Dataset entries

************

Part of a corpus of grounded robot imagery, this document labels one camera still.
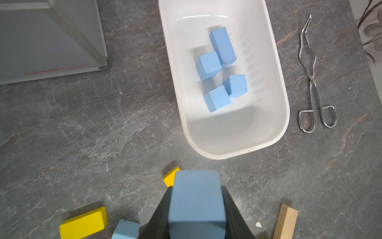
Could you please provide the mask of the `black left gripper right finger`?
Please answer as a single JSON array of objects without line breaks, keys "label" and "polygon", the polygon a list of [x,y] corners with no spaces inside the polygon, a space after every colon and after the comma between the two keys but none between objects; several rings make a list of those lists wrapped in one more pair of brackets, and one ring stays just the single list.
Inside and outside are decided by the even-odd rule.
[{"label": "black left gripper right finger", "polygon": [[221,190],[227,220],[225,238],[255,239],[255,236],[248,228],[228,189],[225,186],[221,186]]}]

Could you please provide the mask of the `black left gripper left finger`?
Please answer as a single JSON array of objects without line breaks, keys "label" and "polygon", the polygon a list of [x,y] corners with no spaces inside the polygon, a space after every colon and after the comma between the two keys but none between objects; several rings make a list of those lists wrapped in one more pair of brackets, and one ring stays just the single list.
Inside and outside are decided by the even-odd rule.
[{"label": "black left gripper left finger", "polygon": [[140,233],[141,239],[169,239],[169,210],[173,187],[169,187],[160,201],[145,229]]}]

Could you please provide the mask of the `blue cube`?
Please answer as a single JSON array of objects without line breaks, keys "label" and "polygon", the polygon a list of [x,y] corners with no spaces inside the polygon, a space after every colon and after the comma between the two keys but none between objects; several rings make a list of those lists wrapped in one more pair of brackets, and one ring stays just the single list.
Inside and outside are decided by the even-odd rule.
[{"label": "blue cube", "polygon": [[230,97],[223,85],[204,95],[204,100],[211,113],[231,103]]},{"label": "blue cube", "polygon": [[168,216],[171,239],[223,239],[227,218],[219,174],[213,170],[178,171]]},{"label": "blue cube", "polygon": [[196,68],[201,80],[216,76],[222,69],[216,51],[199,56]]},{"label": "blue cube", "polygon": [[237,98],[248,92],[246,76],[241,75],[230,75],[223,82],[223,86],[229,98]]},{"label": "blue cube", "polygon": [[137,239],[140,224],[121,219],[114,230],[111,239]]}]

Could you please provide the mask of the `long blue block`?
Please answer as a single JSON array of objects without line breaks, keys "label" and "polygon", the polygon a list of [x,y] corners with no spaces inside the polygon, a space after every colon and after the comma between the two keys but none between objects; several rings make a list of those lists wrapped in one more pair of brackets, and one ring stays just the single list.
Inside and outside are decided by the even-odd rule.
[{"label": "long blue block", "polygon": [[237,60],[229,34],[225,27],[212,30],[210,33],[210,40],[214,50],[217,52],[222,67],[231,65]]}]

************

Task instructions: How many lines above contain the word "Could"? Reply with only the number.

Response area: 4